Start to finish, return the listing below exactly, pictures excluded.

::::

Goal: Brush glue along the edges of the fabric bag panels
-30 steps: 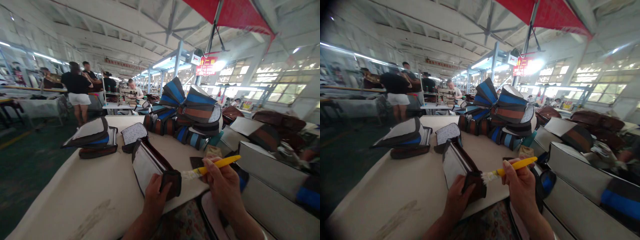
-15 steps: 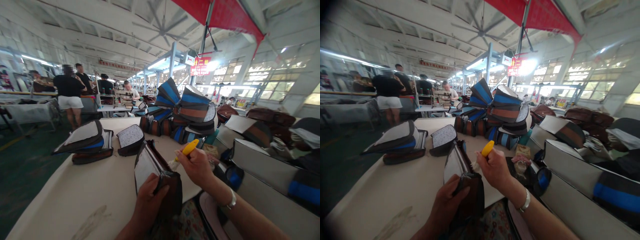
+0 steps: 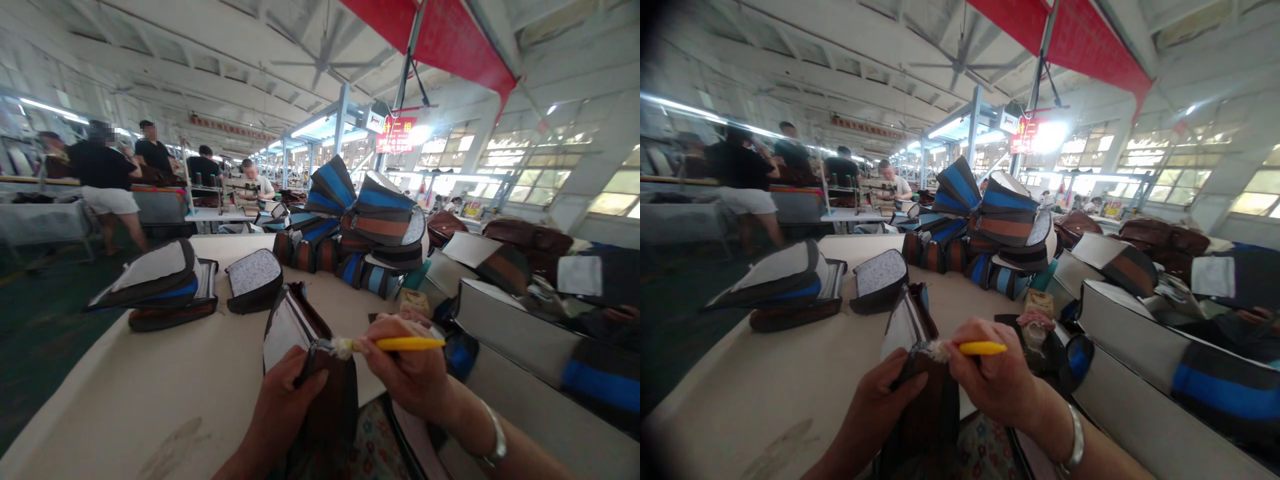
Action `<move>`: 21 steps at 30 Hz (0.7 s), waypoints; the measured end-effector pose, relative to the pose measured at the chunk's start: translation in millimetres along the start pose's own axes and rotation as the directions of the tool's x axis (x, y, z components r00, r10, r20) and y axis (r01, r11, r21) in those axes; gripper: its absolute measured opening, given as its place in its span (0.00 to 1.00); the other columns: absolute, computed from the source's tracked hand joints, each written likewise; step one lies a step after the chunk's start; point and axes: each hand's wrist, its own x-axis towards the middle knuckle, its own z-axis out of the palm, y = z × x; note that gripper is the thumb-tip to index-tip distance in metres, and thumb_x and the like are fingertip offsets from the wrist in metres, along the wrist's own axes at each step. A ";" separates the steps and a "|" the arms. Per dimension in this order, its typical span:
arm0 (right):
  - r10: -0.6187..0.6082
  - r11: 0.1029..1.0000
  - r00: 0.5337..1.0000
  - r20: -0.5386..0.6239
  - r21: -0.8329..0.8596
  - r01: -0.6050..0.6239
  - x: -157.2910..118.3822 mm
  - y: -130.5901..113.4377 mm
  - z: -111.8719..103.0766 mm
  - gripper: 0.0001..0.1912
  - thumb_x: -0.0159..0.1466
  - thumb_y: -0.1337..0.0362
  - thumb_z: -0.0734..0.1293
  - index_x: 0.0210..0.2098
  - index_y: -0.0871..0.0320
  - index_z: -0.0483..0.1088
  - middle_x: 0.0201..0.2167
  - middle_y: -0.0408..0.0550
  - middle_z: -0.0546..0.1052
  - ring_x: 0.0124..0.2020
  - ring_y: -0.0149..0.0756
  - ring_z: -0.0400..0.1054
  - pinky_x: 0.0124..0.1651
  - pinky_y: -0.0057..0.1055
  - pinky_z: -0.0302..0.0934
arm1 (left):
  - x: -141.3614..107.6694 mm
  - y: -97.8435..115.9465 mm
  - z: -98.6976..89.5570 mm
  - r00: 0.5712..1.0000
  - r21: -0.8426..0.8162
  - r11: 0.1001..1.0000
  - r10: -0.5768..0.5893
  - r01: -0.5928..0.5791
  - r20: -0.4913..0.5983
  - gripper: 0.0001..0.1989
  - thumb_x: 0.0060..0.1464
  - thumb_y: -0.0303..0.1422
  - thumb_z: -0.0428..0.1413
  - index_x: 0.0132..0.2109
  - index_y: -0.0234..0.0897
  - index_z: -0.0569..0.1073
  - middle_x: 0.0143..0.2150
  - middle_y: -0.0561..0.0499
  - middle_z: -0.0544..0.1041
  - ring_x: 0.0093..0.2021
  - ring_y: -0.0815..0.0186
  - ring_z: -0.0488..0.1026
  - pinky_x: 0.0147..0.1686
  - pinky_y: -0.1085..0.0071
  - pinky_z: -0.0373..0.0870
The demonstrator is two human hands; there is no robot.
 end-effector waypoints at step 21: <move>-0.152 0.988 0.971 0.187 0.042 0.147 -11.9 -1.5 -25.7 0.11 0.66 0.72 0.65 0.45 0.55 0.62 0.30 0.45 0.73 0.28 0.35 0.68 0.33 0.31 0.61 | 2.9 18.2 3.4 0.991 0.060 0.998 0.004 -0.012 0.131 0.10 0.58 0.38 0.57 0.32 0.37 0.75 0.33 0.52 0.69 0.36 0.62 0.70 0.36 0.70 0.64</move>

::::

[Response box]
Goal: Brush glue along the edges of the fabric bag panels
-30 steps: 
-15 steps: 
+0 steps: 
Action `<move>`: 21 steps at 30 Hz (0.7 s), waypoints; the measured end-effector pose, relative to the pose measured at the chunk's start: translation in millimetres along the start pose's own axes and rotation as the directions of the tool's x axis (x, y, z components r00, r10, r20) and y axis (r01, r11, r21) in those axes; gripper: its absolute measured opening, given as its place in its span (0.00 to 1.00); the other columns: absolute, computed from the source's tracked hand joints, each written likewise; step one lies a step after the chunk's start; point and axes: each hand's wrist, its own x-axis towards the middle knuckle, its own z-axis out of the palm, y = z × x; note that gripper is the thumb-tip to index-tip distance in metres, and thumb_x and the like are fingertip offsets from the wrist in metres, along the wrist's own axes at each step. A ";" separates the steps and a "|" the arms. Per dimension in this order, its typical span:
arm0 (right):
  - r10: -0.6187..0.6082
  - r11: 0.1029..1.0000
  - r00: 0.5337..1.0000
  - r20: -0.5386..0.6239
  - r21: -0.8329..0.8596
  - r01: -0.6050..0.6239
  - x: -157.2910..118.3822 mm
  - y: -130.5901..113.4377 mm
  - z: -111.8719..103.0766 mm
  - gripper: 0.0001..0.1912
  - thumb_x: -0.0159..0.1466
  - thumb_y: -0.1337..0.0362
  - thumb_z: -0.0734..0.1293
  - index_x: 0.0210..0.2098
  - index_y: -0.0871..0.0320
  - index_z: -0.0483..0.1088
  - middle_x: 0.0201..0.2167
  - middle_y: -0.0408..0.0550
  - middle_z: -0.0546..0.1052
  - ring_x: 0.0124..0.2020
  - ring_y: -0.0149..0.0756
  - ring_z: -0.0400..0.1054
  - pinky_x: 0.0124..0.1651
  - pinky_y: -0.0057..0.1055
  - pinky_z: -0.0302..0.0934
arm1 (left):
  - x: -141.3614..107.6694 mm
  - y: -97.8435..115.9465 mm
  - z: -98.6976..89.5570 mm
  - r00: 0.5712..1.0000
  - r21: -0.8426..0.8162
  - r11: 0.1001..1.0000
  - r10: -0.5768..0.5893
  - r01: -0.5928..0.5791
  - r20: -0.4913..0.5983
  - gripper: 0.0001..0.1989
  - thumb_x: 0.0060..0.1464
  - thumb_y: -0.0303..0.1422
  - thumb_z: -0.0428..0.1413
  - index_x: 0.0132..0.2109
  - index_y: -0.0234..0.0897
  - index_z: -0.0569..0.1073
  - middle_x: 0.0143..0.2150
  - middle_y: -0.0561..0.0499
  - middle_z: -0.0544..0.1041
  - ring_x: 0.0093..0.2021
  - ring_y: -0.0815..0.0186
  - ring_z: -0.0488..0.1026
  - pinky_x: 0.0147..0.1686
  - pinky_y: -0.1085..0.0071
  - pinky_z: -0.0373..0.0870
The demonstrator is two human hands; there is no robot.
 end-effector waypoints at step 21: <move>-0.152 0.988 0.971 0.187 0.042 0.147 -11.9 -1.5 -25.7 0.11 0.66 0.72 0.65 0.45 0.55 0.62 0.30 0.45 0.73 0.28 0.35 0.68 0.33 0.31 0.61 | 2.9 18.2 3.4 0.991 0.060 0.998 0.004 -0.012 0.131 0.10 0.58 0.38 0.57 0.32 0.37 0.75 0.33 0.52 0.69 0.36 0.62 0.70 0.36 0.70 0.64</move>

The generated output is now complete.